Exercise aim
Return nothing but the lines from the one with "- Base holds" through the one with "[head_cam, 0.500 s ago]" in the data below, word for word and without pictures.

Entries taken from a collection
⁂
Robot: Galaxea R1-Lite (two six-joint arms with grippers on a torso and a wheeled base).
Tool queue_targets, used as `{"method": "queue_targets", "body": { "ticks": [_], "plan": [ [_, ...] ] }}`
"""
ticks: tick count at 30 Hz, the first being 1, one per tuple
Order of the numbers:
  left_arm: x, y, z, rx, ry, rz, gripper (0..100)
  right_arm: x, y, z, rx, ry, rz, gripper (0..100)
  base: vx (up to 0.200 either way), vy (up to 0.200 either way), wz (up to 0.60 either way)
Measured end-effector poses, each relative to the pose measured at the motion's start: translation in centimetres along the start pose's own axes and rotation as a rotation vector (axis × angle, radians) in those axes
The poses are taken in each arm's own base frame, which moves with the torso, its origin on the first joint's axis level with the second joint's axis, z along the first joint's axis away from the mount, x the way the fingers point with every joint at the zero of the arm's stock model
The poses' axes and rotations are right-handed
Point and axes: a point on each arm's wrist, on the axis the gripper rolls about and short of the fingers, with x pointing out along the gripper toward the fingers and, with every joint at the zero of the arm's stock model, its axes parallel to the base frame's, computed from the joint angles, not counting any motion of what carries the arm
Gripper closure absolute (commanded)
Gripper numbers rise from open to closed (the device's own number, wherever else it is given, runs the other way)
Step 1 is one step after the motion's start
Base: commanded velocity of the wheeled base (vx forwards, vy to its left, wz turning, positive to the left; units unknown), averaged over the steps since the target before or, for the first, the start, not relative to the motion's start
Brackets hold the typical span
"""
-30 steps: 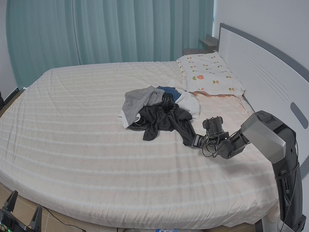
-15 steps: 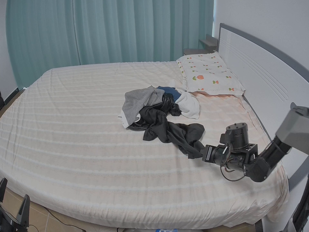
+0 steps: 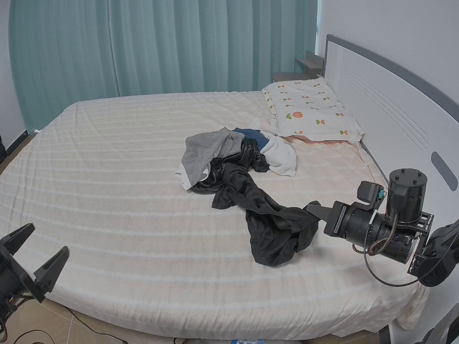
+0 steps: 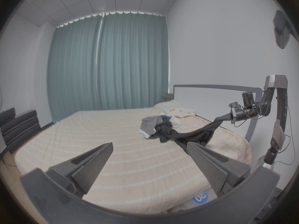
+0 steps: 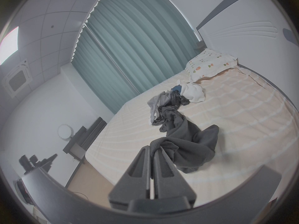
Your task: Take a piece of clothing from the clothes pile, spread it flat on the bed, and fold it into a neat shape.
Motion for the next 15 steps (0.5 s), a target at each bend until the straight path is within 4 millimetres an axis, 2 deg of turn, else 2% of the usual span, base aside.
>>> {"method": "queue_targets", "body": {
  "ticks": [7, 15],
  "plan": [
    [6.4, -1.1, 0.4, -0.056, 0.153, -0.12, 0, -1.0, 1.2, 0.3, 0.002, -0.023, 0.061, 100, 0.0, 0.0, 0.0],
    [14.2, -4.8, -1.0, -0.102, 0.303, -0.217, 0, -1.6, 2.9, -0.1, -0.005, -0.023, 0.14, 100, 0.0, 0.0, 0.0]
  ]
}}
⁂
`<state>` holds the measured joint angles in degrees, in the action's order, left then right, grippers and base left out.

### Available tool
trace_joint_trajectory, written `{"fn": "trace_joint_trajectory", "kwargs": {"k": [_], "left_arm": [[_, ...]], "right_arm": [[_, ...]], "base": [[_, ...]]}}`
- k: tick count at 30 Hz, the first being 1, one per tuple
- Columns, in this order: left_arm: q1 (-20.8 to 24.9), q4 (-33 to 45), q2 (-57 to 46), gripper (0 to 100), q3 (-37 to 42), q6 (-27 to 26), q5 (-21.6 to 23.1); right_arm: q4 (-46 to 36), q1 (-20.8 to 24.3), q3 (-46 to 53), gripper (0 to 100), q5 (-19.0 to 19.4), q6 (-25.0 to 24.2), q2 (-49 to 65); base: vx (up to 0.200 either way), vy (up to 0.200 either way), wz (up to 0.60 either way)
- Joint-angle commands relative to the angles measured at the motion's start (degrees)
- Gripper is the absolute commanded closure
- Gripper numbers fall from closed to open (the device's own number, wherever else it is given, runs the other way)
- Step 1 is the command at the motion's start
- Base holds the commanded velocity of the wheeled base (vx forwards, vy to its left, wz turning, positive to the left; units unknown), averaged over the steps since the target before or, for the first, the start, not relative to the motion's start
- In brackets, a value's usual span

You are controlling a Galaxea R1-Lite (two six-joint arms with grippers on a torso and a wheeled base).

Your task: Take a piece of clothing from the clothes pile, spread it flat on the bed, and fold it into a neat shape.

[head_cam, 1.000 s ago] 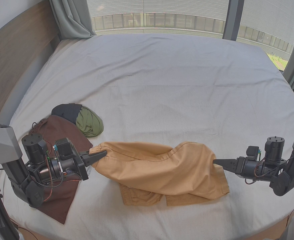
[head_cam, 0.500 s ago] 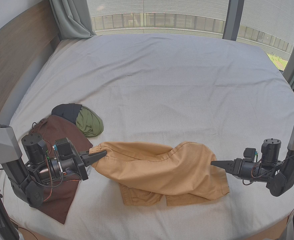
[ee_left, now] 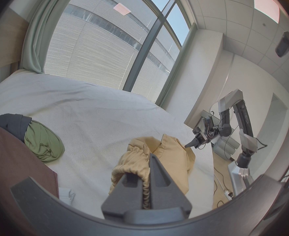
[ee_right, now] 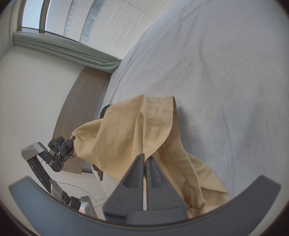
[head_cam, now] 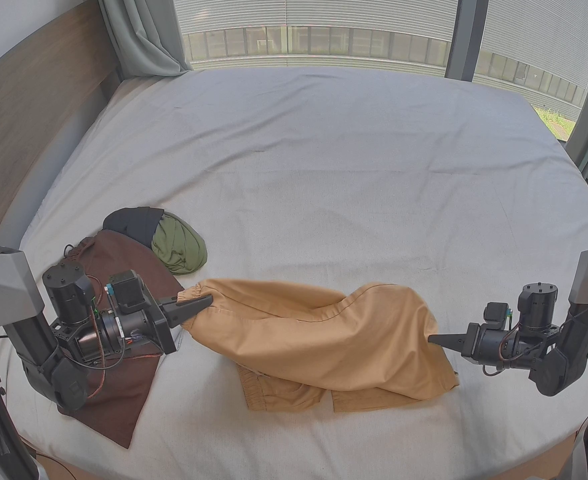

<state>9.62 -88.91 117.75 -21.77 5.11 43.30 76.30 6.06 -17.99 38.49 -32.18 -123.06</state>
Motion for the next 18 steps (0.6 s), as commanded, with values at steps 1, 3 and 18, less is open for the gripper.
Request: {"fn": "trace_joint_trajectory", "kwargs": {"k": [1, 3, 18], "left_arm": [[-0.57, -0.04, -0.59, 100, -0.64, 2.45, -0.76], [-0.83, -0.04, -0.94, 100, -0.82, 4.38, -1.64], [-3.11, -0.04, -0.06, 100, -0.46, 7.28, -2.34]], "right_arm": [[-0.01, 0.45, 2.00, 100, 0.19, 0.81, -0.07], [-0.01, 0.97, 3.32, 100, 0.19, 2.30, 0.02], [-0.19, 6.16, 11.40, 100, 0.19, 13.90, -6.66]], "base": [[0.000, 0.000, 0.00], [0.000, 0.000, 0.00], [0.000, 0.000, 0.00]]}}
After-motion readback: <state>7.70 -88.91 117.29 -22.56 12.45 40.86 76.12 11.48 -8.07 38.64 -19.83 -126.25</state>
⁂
Response to the task
- Base holds the commanded velocity of the wheeled base (vx forwards, vy to its left, wz turning, positive to the left; units unknown), averaged over the steps since the target before or, for the first, the start, not relative to the motion's start
- In brackets, a value's usual span

You are controlling a Galaxea R1-Lite (two six-joint arms with grippers on a torso and a wheeled base).

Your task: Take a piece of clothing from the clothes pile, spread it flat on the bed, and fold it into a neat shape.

[head_cam, 1.000 s ago] 
[head_cam, 0.500 s ago] 

The exercise requires nothing else.